- Problem to solve
Reproduce the listing below word for word.
[[ Collected material open ]]
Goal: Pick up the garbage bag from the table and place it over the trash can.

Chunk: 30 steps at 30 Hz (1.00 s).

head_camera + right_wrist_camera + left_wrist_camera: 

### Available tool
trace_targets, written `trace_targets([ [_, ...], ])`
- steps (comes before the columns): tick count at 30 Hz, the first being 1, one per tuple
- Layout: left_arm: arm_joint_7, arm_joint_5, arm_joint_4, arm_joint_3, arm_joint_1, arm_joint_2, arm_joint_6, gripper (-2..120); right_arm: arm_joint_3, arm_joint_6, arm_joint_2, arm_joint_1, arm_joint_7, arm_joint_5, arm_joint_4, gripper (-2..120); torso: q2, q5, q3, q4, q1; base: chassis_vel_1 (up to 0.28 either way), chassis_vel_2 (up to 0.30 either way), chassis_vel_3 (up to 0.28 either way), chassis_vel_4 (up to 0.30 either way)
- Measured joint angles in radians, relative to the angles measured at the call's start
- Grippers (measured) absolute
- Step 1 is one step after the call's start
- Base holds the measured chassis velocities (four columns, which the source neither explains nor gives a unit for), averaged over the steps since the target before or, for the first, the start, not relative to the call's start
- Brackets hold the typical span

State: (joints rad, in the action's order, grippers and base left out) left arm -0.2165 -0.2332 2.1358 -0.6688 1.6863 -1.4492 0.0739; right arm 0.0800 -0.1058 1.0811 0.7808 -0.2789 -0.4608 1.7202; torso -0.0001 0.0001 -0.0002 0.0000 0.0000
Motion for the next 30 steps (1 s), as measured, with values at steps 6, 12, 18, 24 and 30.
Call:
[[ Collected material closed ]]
- Task output
Goal: Pick up the garbage bag from the table and place it over the trash can.

Chunk: 30 steps at 30 Hz (1.00 s).

head_camera + right_wrist_camera + left_wrist_camera: 

### Available tool
trace_targets, written `trace_targets([ [_, ...], ])`
- steps (comes before the columns): tick count at 30 Hz, the first being 1, one per tuple
- Layout: left_arm: arm_joint_7, arm_joint_5, arm_joint_4, arm_joint_3, arm_joint_1, arm_joint_2, arm_joint_6, gripper (-2..120); right_arm: arm_joint_3, arm_joint_6, arm_joint_2, arm_joint_1, arm_joint_7, arm_joint_5, arm_joint_4, gripper (-2..120); torso: q2, q5, q3, q4, q1; base: chassis_vel_1 (up to 0.28 either way), chassis_vel_2 (up to 0.30 either way), chassis_vel_3 (up to 0.28 either way), chassis_vel_4 (up to 0.30 either way)
- Measured joint angles in radians, relative to the angles measured at the call's start
- Grippers (measured) absolute
- Step 1 is one step after the call's start
- Base holds the measured chassis velocities (four columns, which the source neither explains nor gives a unit for), averaged over the steps since the target before or, for the first, the start, not relative to the call's start
- Brackets hold the typical span

State: (joints rad, in the action's order, grippers and base left out) left arm -0.2165 -0.2332 2.1358 -0.6688 1.6863 -1.4492 0.0739; right arm 0.0800 -0.1058 1.0811 0.7808 -0.2789 -0.4608 1.7202; torso -0.0001 0.0001 -0.0002 0.0000 0.0000
Motion for the next 30 steps (1 s), as measured, with values at steps 6, 12, 18, 24 and 30.
Call:

No further output will be produced for this exercise.